What you need to do -
What you output should match the data below exactly.

Material provided -
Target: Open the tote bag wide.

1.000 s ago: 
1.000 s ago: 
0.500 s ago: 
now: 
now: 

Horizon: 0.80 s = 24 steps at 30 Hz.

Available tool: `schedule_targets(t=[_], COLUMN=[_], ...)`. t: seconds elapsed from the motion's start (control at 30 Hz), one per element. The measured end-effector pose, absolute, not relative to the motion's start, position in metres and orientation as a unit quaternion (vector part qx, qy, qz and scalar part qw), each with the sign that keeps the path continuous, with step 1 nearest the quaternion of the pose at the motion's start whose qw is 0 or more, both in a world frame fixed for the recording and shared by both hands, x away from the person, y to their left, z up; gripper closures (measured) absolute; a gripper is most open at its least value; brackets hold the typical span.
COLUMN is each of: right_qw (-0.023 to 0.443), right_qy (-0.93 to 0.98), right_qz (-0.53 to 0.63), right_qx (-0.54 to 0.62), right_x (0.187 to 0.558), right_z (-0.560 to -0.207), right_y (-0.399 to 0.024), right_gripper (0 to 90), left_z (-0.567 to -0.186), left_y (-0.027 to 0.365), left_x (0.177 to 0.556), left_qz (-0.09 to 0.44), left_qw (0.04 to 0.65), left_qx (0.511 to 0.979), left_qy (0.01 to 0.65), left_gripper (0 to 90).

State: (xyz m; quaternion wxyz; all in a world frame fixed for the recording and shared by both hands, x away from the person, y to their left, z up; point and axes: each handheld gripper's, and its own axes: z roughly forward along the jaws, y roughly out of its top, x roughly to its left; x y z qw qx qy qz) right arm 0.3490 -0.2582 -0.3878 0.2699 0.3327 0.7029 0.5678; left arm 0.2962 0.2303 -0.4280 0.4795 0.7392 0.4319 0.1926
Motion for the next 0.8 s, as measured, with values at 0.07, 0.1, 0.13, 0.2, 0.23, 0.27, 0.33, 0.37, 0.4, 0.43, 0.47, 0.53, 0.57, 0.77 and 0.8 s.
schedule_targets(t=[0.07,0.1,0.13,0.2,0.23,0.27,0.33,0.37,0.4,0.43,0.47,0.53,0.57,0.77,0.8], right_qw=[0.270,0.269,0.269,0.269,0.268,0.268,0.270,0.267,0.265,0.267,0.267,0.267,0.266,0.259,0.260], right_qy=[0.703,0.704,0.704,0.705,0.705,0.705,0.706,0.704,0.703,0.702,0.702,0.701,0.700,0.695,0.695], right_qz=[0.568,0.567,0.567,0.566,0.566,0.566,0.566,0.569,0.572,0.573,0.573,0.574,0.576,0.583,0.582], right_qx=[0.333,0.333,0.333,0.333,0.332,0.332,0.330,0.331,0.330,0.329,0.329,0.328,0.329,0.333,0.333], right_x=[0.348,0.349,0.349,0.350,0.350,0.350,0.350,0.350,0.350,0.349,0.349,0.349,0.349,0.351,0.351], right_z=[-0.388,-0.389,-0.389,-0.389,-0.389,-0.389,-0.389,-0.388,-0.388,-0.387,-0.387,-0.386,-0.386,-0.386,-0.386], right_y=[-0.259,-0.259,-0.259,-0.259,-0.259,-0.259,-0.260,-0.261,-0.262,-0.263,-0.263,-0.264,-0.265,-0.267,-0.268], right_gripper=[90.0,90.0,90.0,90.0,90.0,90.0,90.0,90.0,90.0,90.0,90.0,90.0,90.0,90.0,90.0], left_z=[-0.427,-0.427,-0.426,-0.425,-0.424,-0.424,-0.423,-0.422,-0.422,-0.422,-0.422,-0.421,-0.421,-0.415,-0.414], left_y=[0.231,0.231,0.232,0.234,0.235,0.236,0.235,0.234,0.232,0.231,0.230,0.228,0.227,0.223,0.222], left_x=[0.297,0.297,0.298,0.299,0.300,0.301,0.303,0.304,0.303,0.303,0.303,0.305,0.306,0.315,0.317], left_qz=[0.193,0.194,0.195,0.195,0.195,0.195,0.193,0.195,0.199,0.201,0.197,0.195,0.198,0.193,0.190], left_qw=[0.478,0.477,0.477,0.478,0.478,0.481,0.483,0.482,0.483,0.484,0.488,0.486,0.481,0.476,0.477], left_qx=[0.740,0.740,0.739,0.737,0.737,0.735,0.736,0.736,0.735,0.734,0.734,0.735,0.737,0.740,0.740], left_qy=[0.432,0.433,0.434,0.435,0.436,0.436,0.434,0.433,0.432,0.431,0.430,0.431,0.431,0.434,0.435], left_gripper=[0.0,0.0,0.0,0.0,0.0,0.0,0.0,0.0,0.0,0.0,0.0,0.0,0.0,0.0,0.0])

Answer box -
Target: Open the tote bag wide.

1.000 s ago: 
1.000 s ago: 
0.500 s ago: 
now: 
now: 

Horizon: 0.80 s = 24 steps at 30 Hz.

Available tool: `schedule_targets(t=[_], COLUMN=[_], ...)`. t: seconds elapsed from the motion's start (control at 30 Hz), one per element. The measured end-effector pose, absolute, not relative to the motion's start, position in metres and orientation as a unit quaternion (vector part qx, qy, qz and scalar part qw), each with the sign that keeps the path continuous, with step 1 nearest the quaternion of the pose at the motion's start whose qw is 0 or more, both in a world frame fixed for the recording and shared by both hands, x away from the person, y to their left, z up; gripper closures (measured) absolute; a gripper is most open at its least value; brackets hold the typical span.
COLUMN is each of: right_qw (-0.023 to 0.443), right_qy (-0.93 to 0.98), right_qz (-0.53 to 0.63), right_qx (-0.54 to 0.62), right_x (0.187 to 0.558), right_z (-0.560 to -0.207), right_y (-0.399 to 0.024), right_gripper (0 to 90), left_z (-0.567 to -0.186), left_y (-0.027 to 0.365), left_x (0.177 to 0.556), left_qz (-0.09 to 0.44), left_qw (0.04 to 0.65), left_qx (0.511 to 0.979), left_qy (0.01 to 0.65), left_gripper (0 to 90).

State: (xyz m; quaternion wxyz; all in a world frame fixed for the recording and shared by both hands, x away from the person, y to their left, z up; point and axes: each handheld gripper's, and its own axes: z roughly forward along the jaws, y roughly out of its top, x roughly to its left; x y z qw qx qy qz) right arm 0.3490 -0.2582 -0.3878 0.2699 0.3327 0.7029 0.5678; left arm 0.2962 0.2303 -0.4280 0.4795 0.7392 0.4319 0.1926
Motion for the next 0.8 s, as measured, with values at 0.07, 0.1, 0.13, 0.2, 0.23, 0.27, 0.33, 0.37, 0.4, 0.43, 0.47, 0.53, 0.57, 0.77 and 0.8 s.
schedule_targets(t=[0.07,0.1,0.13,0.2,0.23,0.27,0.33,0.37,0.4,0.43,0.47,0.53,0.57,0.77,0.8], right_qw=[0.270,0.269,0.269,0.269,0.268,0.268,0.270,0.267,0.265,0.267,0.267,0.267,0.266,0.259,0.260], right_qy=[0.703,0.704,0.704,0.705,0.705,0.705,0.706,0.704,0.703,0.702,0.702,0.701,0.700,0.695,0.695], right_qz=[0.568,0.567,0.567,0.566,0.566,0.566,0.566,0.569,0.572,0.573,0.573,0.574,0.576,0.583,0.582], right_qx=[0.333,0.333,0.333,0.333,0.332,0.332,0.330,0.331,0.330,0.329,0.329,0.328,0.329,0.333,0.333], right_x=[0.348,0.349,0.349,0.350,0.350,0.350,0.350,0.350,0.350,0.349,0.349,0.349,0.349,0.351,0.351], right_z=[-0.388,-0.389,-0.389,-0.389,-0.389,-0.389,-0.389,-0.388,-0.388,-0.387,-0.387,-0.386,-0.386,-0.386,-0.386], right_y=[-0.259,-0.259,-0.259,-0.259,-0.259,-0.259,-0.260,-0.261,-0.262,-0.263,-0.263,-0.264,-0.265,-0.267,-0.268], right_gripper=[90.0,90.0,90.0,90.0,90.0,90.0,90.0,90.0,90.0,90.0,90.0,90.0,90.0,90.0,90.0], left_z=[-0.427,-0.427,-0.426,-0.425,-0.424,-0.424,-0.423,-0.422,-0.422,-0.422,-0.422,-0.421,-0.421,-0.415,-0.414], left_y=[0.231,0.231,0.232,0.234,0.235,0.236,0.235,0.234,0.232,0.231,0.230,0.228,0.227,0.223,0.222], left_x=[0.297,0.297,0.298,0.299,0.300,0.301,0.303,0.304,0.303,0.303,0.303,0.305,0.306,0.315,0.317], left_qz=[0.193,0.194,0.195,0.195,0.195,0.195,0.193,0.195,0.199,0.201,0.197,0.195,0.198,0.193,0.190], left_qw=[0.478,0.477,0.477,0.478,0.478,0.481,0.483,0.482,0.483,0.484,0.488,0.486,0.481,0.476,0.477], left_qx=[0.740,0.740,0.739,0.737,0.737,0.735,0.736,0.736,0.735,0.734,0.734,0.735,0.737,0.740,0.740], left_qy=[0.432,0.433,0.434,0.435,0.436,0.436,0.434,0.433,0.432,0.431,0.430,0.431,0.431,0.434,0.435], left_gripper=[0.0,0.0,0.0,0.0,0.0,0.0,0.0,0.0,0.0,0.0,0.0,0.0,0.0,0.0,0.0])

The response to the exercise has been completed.